- Collection entries:
------------------------------------

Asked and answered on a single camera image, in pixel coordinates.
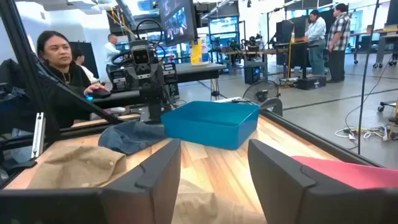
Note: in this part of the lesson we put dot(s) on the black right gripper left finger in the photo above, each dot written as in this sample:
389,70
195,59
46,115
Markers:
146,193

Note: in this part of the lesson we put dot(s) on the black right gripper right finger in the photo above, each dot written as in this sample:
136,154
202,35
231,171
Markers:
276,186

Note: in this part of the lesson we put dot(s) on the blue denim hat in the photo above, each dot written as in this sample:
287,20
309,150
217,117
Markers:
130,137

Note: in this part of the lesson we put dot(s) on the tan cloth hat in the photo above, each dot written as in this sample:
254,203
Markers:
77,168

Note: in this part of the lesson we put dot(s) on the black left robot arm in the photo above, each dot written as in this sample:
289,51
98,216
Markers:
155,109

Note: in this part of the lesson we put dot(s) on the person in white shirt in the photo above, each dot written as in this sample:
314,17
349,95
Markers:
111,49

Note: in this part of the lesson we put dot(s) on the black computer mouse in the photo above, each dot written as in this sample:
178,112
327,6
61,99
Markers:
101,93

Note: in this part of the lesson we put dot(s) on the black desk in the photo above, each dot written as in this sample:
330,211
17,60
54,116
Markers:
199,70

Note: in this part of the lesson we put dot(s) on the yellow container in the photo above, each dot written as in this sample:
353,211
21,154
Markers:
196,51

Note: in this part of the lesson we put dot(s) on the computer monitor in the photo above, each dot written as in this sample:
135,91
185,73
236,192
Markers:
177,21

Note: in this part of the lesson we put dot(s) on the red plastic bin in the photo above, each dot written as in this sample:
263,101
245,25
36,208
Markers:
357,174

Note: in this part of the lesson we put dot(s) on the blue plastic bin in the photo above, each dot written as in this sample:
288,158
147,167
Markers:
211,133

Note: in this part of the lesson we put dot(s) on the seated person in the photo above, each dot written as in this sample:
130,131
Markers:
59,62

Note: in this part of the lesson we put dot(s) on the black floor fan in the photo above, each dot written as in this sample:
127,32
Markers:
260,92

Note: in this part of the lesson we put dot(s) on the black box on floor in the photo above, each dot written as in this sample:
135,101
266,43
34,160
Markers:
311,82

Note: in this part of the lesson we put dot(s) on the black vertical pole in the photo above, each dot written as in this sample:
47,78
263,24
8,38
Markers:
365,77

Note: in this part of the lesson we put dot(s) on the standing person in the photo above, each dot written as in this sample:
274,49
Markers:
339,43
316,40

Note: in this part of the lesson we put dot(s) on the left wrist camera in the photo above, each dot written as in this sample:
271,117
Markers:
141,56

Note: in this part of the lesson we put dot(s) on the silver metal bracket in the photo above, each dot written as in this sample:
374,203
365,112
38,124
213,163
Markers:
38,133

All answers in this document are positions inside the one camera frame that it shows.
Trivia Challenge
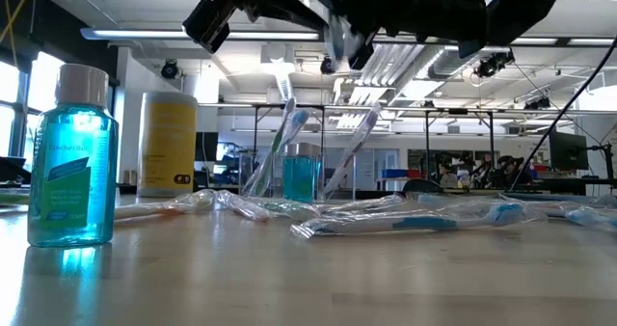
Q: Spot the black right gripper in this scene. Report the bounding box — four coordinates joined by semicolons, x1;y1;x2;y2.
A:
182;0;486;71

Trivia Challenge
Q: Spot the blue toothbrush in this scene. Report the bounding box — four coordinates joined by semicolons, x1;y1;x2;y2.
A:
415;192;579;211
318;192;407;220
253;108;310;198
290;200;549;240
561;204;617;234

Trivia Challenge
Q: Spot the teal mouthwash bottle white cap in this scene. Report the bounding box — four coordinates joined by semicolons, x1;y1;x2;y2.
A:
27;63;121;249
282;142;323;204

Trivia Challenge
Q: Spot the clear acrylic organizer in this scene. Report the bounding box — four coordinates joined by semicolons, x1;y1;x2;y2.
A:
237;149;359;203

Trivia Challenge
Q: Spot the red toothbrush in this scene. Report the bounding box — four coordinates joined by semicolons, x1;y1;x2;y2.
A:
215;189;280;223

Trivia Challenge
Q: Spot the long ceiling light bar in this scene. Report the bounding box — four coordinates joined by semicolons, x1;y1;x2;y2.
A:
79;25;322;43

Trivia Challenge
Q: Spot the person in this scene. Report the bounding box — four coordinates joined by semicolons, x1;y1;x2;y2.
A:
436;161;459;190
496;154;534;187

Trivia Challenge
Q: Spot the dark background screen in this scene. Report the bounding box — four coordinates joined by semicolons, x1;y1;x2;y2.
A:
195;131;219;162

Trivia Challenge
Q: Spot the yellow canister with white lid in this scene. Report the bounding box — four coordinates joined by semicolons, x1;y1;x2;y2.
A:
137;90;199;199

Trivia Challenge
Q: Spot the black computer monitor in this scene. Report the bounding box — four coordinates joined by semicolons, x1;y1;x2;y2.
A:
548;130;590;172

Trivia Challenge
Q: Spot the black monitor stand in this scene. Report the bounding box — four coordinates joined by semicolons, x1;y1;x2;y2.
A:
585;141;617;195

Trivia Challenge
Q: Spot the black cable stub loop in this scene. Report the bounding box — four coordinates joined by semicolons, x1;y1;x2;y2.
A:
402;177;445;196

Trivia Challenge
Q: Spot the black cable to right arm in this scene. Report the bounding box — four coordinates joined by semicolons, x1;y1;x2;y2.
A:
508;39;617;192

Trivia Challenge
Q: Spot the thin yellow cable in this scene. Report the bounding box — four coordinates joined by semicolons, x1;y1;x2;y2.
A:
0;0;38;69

------------------------------------

- ASSIGNMENT: All entries need to be duplicated exactly, apart from the images.

- REPLY:
Asked and answered on a single camera image, in pixel coordinates.
Note: in this part of the lesson we put dot(s) on the black right gripper left finger in the photo above, each dot written as in this sample:
389,70
195,59
46,115
Markers:
146,193

Note: in this part of the lesson we put dot(s) on the black right gripper right finger in the photo above, each dot written as in this sample:
136,154
202,35
231,171
Markers:
276,186

Note: in this part of the lesson we put dot(s) on the blue denim hat in the photo above, each dot written as in this sample:
287,20
309,150
217,117
Markers:
130,137

Note: in this part of the lesson we put dot(s) on the tan cloth hat in the photo above, each dot written as in this sample:
254,203
Markers:
77,168

Note: in this part of the lesson we put dot(s) on the black left robot arm in the photo above, each dot written as in this sample:
289,51
98,216
Markers:
155,109

Note: in this part of the lesson we put dot(s) on the person in white shirt in the photo above, each dot written as in this sample:
314,17
349,95
Markers:
111,49

Note: in this part of the lesson we put dot(s) on the black computer mouse in the photo above, each dot written as in this sample:
178,112
327,6
61,99
Markers:
101,93

Note: in this part of the lesson we put dot(s) on the black desk in the photo above, each dot written as in this sample:
330,211
17,60
54,116
Markers:
199,70

Note: in this part of the lesson we put dot(s) on the yellow container in the photo above, each dot written as in this sample:
353,211
21,154
Markers:
196,51

Note: in this part of the lesson we put dot(s) on the computer monitor in the photo above, each dot written as in this sample:
135,91
185,73
236,192
Markers:
177,21

Note: in this part of the lesson we put dot(s) on the red plastic bin in the photo above, each dot written as in this sample:
263,101
245,25
36,208
Markers:
357,174

Note: in this part of the lesson we put dot(s) on the blue plastic bin in the photo above, each dot written as in this sample:
288,158
147,167
Markers:
211,133

Note: in this part of the lesson we put dot(s) on the seated person in the photo above, each dot written as in this sample:
130,131
Markers:
59,62

Note: in this part of the lesson we put dot(s) on the black floor fan in the photo above, each dot written as in this sample:
127,32
Markers:
260,92

Note: in this part of the lesson we put dot(s) on the black box on floor in the photo above, each dot written as in this sample:
135,101
266,43
34,160
Markers:
311,82

Note: in this part of the lesson we put dot(s) on the black vertical pole in the photo above, each dot written as in this sample:
47,78
263,24
8,38
Markers:
365,77

Note: in this part of the lesson we put dot(s) on the standing person in the photo above, each dot written as in this sample:
274,49
Markers:
339,43
316,40

Note: in this part of the lesson we put dot(s) on the left wrist camera in the photo above, each dot written as in this sample:
271,117
Markers:
141,56

Note: in this part of the lesson we put dot(s) on the silver metal bracket in the photo above, each dot written as in this sample:
374,203
365,112
38,124
213,163
Markers:
38,133

All answers in this document are positions inside the one camera frame that it shows.
Trivia Challenge
Q: Spot the black right gripper in this scene. Report the bounding box — four coordinates joined by semicolons, x1;y1;x2;y2.
A:
182;0;486;71

Trivia Challenge
Q: Spot the blue toothbrush in this scene. Report the bounding box — four coordinates joined by semicolons, x1;y1;x2;y2.
A:
415;192;579;211
318;192;407;220
253;108;310;198
290;200;549;240
561;204;617;234

Trivia Challenge
Q: Spot the teal mouthwash bottle white cap in this scene. Report the bounding box — four coordinates joined by semicolons, x1;y1;x2;y2.
A:
27;63;121;249
282;142;323;204

Trivia Challenge
Q: Spot the clear acrylic organizer in this scene. Report the bounding box — four coordinates joined by semicolons, x1;y1;x2;y2.
A:
237;149;359;203

Trivia Challenge
Q: Spot the red toothbrush in this scene. Report the bounding box — four coordinates joined by semicolons, x1;y1;x2;y2.
A:
215;189;280;223

Trivia Challenge
Q: Spot the long ceiling light bar in this scene. Report the bounding box — four coordinates joined by semicolons, x1;y1;x2;y2.
A:
79;25;322;43

Trivia Challenge
Q: Spot the person in this scene. Report the bounding box — four coordinates joined by semicolons, x1;y1;x2;y2.
A:
436;161;459;190
496;154;534;187

Trivia Challenge
Q: Spot the dark background screen in this scene. Report the bounding box — four coordinates joined by semicolons, x1;y1;x2;y2.
A:
195;131;219;162

Trivia Challenge
Q: Spot the yellow canister with white lid in this scene. Report the bounding box — four coordinates joined by semicolons, x1;y1;x2;y2.
A:
137;90;199;199

Trivia Challenge
Q: Spot the black computer monitor in this scene. Report the bounding box — four coordinates joined by semicolons, x1;y1;x2;y2.
A:
548;130;590;172

Trivia Challenge
Q: Spot the black monitor stand in this scene. Report the bounding box — four coordinates joined by semicolons, x1;y1;x2;y2.
A:
585;141;617;195

Trivia Challenge
Q: Spot the black cable stub loop in this scene. Report the bounding box — four coordinates joined by semicolons, x1;y1;x2;y2.
A:
402;177;445;196

Trivia Challenge
Q: Spot the black cable to right arm in this scene. Report the bounding box — four coordinates joined by semicolons, x1;y1;x2;y2.
A:
508;39;617;192

Trivia Challenge
Q: Spot the thin yellow cable in this scene. Report the bounding box — four coordinates joined by semicolons, x1;y1;x2;y2.
A:
0;0;38;69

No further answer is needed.